それが、物質的豊かさと便利さの追求のなかで、
失われたか、あるいは失われつつあると考えています。
教育界も決して例外ではなく、日本の中等教育においては、
まだ一直線に豊かさと便利さというリアルな幻想に向かって、
進んでいると私は思っています。
日本人が本来得意としている公平性、平等性などが、生き生きと機能
すれば良いのですが、ことさら受験の世界においては、
「試験」の点数という結果のみが評価の対象となっているがゆえに、
たいして重要でない例外的要素をもった「知識」が問われざるを得ない。
高校受験、大学受験の英語問題をみると、
「なぜこんな知識を大学が求めるのか」と思しき問題にたくさん遭遇します。
生きた英語とは関係のないつまらない例外を「知っているかいないか」を
試す試験で使われる。

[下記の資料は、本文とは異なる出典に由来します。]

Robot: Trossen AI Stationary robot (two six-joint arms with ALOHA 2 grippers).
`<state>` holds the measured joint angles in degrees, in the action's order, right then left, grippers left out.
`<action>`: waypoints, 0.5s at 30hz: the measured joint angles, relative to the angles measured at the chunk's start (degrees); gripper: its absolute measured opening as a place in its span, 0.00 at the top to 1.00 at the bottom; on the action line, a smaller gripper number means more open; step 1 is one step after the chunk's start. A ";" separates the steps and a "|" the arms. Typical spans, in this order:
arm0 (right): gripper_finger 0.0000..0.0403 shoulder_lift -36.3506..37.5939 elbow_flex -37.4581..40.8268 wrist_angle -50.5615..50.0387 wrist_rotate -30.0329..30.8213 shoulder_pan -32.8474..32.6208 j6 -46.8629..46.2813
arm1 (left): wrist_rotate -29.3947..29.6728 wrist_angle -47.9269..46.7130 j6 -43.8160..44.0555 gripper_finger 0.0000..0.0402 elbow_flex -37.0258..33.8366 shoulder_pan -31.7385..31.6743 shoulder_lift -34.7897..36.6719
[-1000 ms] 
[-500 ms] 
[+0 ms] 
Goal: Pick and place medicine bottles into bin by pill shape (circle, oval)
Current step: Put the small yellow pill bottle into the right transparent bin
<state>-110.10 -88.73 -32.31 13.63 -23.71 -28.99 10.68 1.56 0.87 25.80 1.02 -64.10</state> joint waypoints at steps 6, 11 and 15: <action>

英語を実際に使っている現場の人が、
そのニーズに即して作ったTOEFL、最近できたジュニアTOEFLなど
受験英語もそのかたちを変えたほうが、合理的、人件費的には省エネ、
で良いと私は思います。
「こころの時代」と多くの知識人、コンサルタント、企業家の人たちも今世紀を
明言しています。そして、目に見えないもの・ことへの価値が強調されています。
彼らには明らかな共通点があります。
争いを避けること、人を尊重すること、自分を深く見つめることです。
私たちは競争社会といういままでの常識を「基本」において生きています。
受験でも、人を押しのけて点数を取る、人が遊んでいる時に勉強するなど、
本来の学習と全く関係ない受け身的、相対的な理屈が幅を利かせています。
これからの教育が旧来の「競争社会」を当たり前とするのであれば、
目に見えない教育の本当の価値はそれだけ手の届かないところに
遠ざかってしまうと思います。
人を尊重するということは、一言でいえば、「ありがとう」といつも
言える精神を持っているかどうかであると私は思います。
一人では生きてゆけないゆえに、どうしたらいいかを考えることが、
初等・中等教育において、最優先されても良いと私は思います。
自分を深く見つめるということは、プライドを持つことであると考えます。
島国日本の人たちは、このプライドを持つという「意識そのもの」が
なくても良かったのだと思います。
しかし、グローバル社会でのアイデンティティーは、まず「何人か」と
いうことではないでしょうか。どれだけグローバル社会が進展しても、
パスポートがなくなることはないと思います。